“P
oint one. The striking of the Dashwood subclause.”
On the outside, I hope I look like the calm, collected, confident presenter that Charlotte convinced me I could be. And I might be able to keep it that way if I can pretend to myself that this presentation is about a fantastic Two Coast Tech product. There’s just one crucial thing to remember—the product is me.
Inside, things couldn’t be less calm, collected, or confident. My belly and guts are wobbling like a glob of jelly on a washing machine on spin cycle. The back of my neck and my armpits are damp. I have to keep my hands in my pockets or play with the pencil to hide how close they are to trembling, and my heartbeat is stuck on a setting probably labeled “hyper and randomized.”
None of this was helped by the horrified look on Charlotte’s face when I walked in, her instant objection to my first point, then her laughing it off by teasing me.
God, it’s good to see her, though. Merely being in her orbit brings a sense of well-being and a feeling that all is right with the world.
Now I just need to use the skills she taught me to make her see that we can be together, that she can have the job and me.
I move the presentation onto the next slide—a faceless dark-haired cartoon man in a suit, who repeatedly rips up a piece of paper.
Charlotte giggles. Mission one accomplished. She’d told me to make my audience laugh right at the top, then I’d have their attention and get them on my side. I sure hope both those things have just happened.
“As I said, this is a done deal,” I assure her in true corporate presentation style. “Any fears you had that being with me might affect your career are gone. You can put that right out of your head.”
I flip to the next graphic—a faceless cartoon woman with a brown ponytail. The words “fear” and “worry” emerge from her ears, sprout wings, and fly away.
Charlotte smiles and shakes her head a little. I’m not sure if that’s at the animation itself or at the obvious time and effort I’ve spent to create it.
“It’s done,” I tell her. “Gone. You need never think of it again. If this was the one and only reason you believe we can’t be together, then I can stop talking right now and whisk you off in my DeLorean to take a look at our future.”
I reach for the keyboard to move to the next slide.
“Hang on,” Charlotte says. This doesn’t sound good. “You mean you spoke to Max about me again?” Her face hardens. “Even though I asked you not to?”
At least that’s an easy one.
“He actually came to his senses all by himself.”
“Really?” Charlotte looks surprised and doubtful. “By himself?”
“Yes. Really. He realized he was being an idiot.”
I move to the next slide. The same cartoon man who ripped up the contract now bashes himself repeatedly on the forehead as a speech bubble emerges from his mouth reading, “I’m an idiot.”
Instead of laughing, she taps the pen against her lips. “So you’re saying he came to you and told you that?”
Jesus, this is so not the point. “I actually went to him yesterday. But”—At the sight of her eyebrows flying sky high, I hold up my hand to stop her from jumping in—“it turned out he was actually on his way to come tell me.”
“Hmmm. And this was yesterday…” She rattles the pen between her teeth. “He decided all by himself, huh? Interesting.”
Why is she so suspicious of this?
“But still,” she says, “When you went to see him, you were intending to talk to him about me. Just like I asked you not to.”
Shit. This is not how this was supposed to go. This was supposed to be the guy ripping up the contract, the fears and worries flying out of the woman’s head, the guy realizing he was an idiot, and on to point two.

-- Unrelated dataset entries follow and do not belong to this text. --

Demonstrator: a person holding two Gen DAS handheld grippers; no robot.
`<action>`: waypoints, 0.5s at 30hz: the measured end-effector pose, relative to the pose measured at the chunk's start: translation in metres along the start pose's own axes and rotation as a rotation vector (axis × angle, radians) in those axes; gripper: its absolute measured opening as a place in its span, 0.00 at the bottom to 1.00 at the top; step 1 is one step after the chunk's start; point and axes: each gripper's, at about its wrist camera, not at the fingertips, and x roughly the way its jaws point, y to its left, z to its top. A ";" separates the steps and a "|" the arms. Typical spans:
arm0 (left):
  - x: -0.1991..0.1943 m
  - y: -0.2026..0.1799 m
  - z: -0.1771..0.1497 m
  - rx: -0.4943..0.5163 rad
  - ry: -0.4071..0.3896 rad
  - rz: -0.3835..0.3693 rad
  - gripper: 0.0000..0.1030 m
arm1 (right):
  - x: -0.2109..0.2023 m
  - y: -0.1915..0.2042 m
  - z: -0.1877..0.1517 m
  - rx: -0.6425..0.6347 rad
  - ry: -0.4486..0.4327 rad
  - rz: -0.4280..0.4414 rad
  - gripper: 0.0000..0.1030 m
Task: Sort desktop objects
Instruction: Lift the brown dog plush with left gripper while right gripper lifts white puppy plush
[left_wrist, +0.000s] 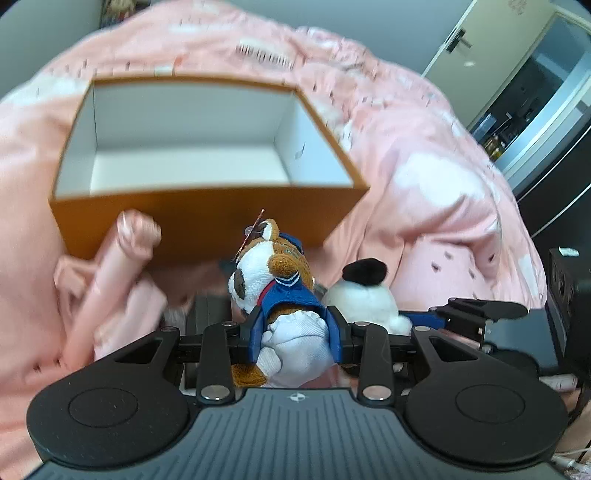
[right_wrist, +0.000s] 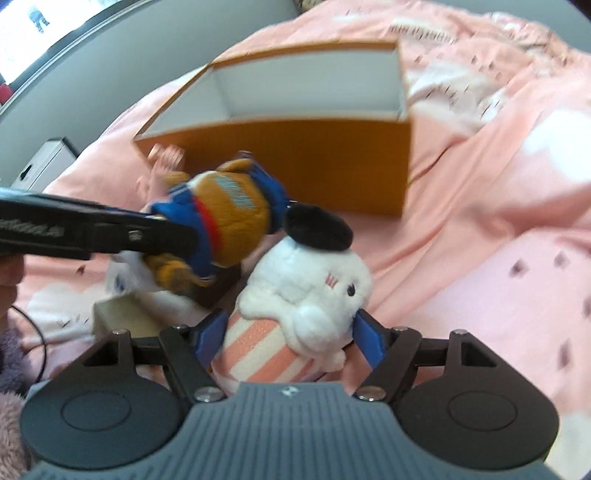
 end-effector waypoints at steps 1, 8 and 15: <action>0.000 -0.001 0.002 0.007 -0.020 0.014 0.39 | -0.002 -0.003 0.005 0.000 -0.016 -0.010 0.72; 0.028 -0.011 -0.003 0.122 -0.006 0.115 0.39 | 0.019 -0.022 0.016 0.007 -0.041 -0.089 0.71; 0.061 -0.019 -0.022 0.208 0.045 0.152 0.39 | 0.030 -0.031 0.016 0.038 -0.025 -0.059 0.75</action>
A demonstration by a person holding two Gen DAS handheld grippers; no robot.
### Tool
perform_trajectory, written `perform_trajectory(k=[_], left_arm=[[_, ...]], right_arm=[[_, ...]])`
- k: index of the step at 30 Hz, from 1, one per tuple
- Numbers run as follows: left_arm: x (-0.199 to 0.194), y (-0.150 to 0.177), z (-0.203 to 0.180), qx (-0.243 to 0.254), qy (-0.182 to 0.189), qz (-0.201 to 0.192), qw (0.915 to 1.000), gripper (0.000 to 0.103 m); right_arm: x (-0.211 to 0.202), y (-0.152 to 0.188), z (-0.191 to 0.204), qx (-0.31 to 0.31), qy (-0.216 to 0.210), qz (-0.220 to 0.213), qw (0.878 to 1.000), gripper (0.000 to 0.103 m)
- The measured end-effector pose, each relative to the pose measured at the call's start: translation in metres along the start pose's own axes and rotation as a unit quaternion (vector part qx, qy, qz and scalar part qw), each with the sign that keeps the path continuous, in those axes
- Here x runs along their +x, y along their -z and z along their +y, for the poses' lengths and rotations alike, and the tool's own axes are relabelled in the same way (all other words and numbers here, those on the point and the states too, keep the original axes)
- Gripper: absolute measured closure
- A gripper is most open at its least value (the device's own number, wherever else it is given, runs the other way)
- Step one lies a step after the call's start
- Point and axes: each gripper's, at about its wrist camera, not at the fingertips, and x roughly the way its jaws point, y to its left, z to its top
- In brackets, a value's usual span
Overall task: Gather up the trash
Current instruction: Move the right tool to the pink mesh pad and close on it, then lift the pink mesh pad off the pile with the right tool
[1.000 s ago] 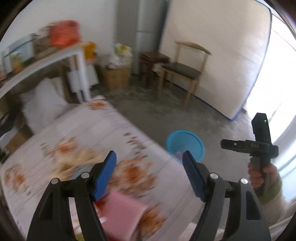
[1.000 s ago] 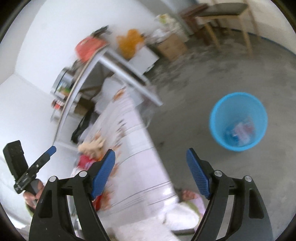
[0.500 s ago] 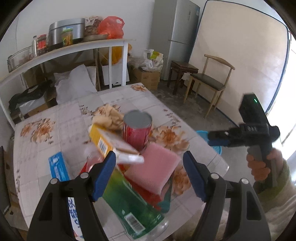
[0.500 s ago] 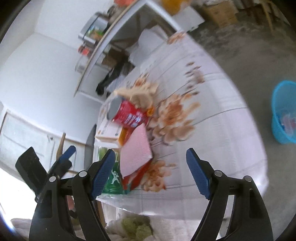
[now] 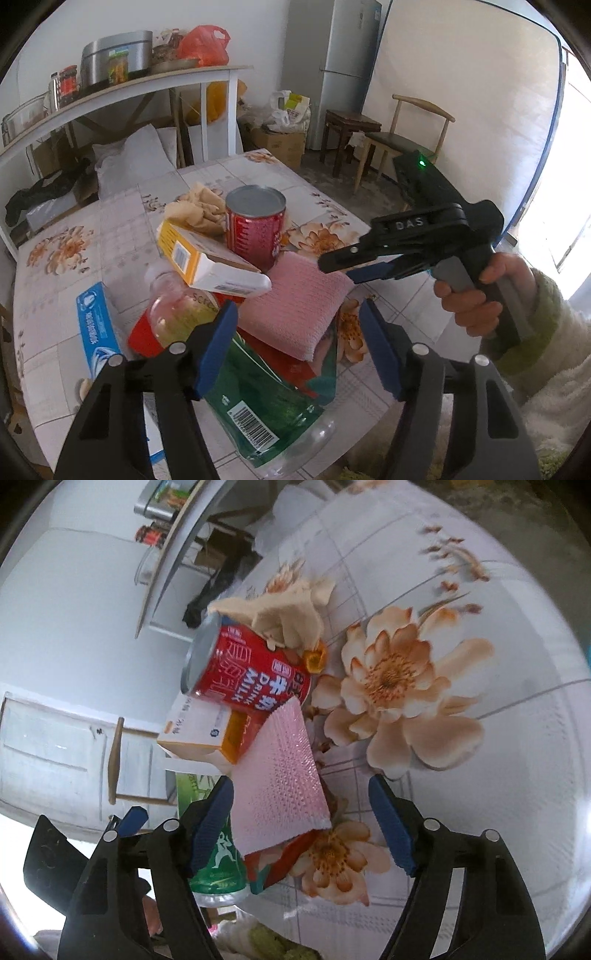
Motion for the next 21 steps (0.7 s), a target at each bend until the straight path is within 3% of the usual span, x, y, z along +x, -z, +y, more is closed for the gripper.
perform_trajectory(k=[8, 21], left_arm=[[0.014, 0.0, 0.001, -0.008, 0.015, 0.017, 0.9997, 0.047], [0.022, -0.003, -0.008, 0.003, 0.033, 0.034, 0.9989, 0.052]], right_arm=[[0.01, -0.003, 0.001, 0.003, -0.007, 0.014, 1.0, 0.067], [-0.033, 0.009, -0.031, 0.034, -0.036, -0.003, 0.999, 0.074]])
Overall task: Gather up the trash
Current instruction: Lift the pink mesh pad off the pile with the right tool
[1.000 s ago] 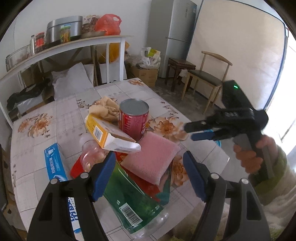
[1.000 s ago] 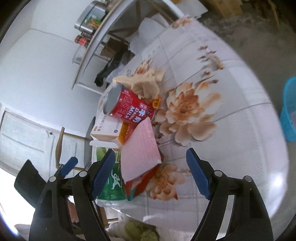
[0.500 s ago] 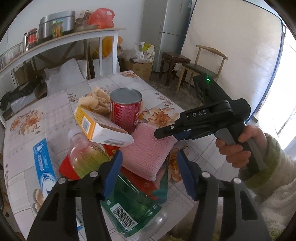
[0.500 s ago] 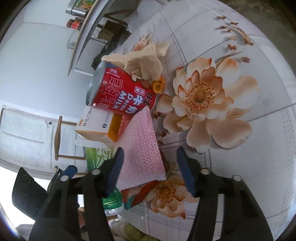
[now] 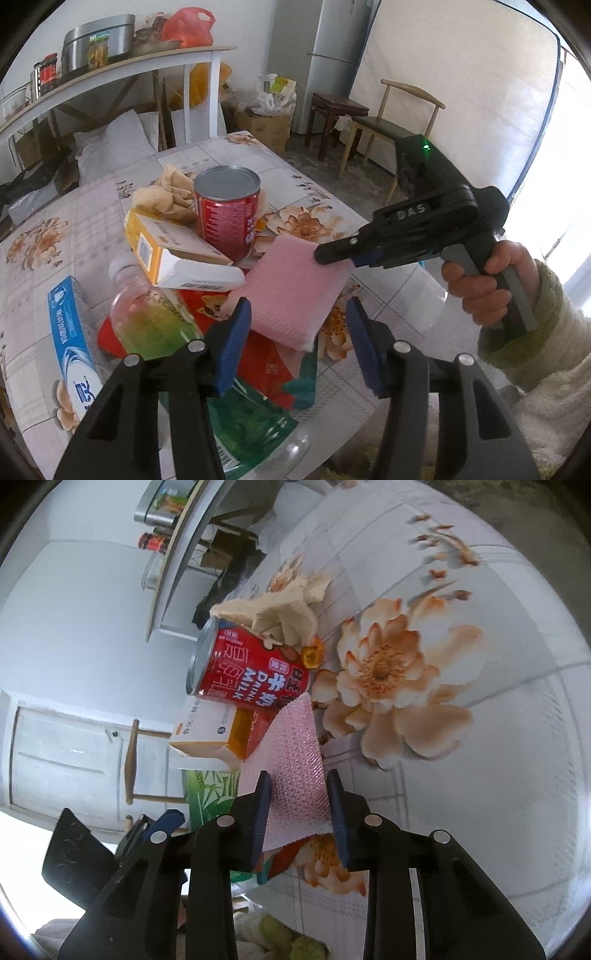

“Yes, but…” My nervous stomach tightens. I did not want to tell her this part, to confess just exactly how much I was prepared to give up for her. But if realizing I’m not in Max’s pocket is the only way to get her to see sense, I have no option.
I try to fill my lungs with air so I can take a run at this, but my chest is too tight. “Charlotte, I told him that if being with you meant I had to never see or speak to him again, then that was the choice I was making.”
“What?” Her eyes are as wide as my best computer monitor, her mouth open. “You told your brother that if you had to choose between us, you’d choose me?” Her expression suggests she couldn’t imagine someone giving up as much as an old candy from the bottom of their bag for her.
“I would do anything to be with you.” I rub my forehead, shuffle from one foot to the other, and generally behave like a kid who’s forgotten his lines in the school play.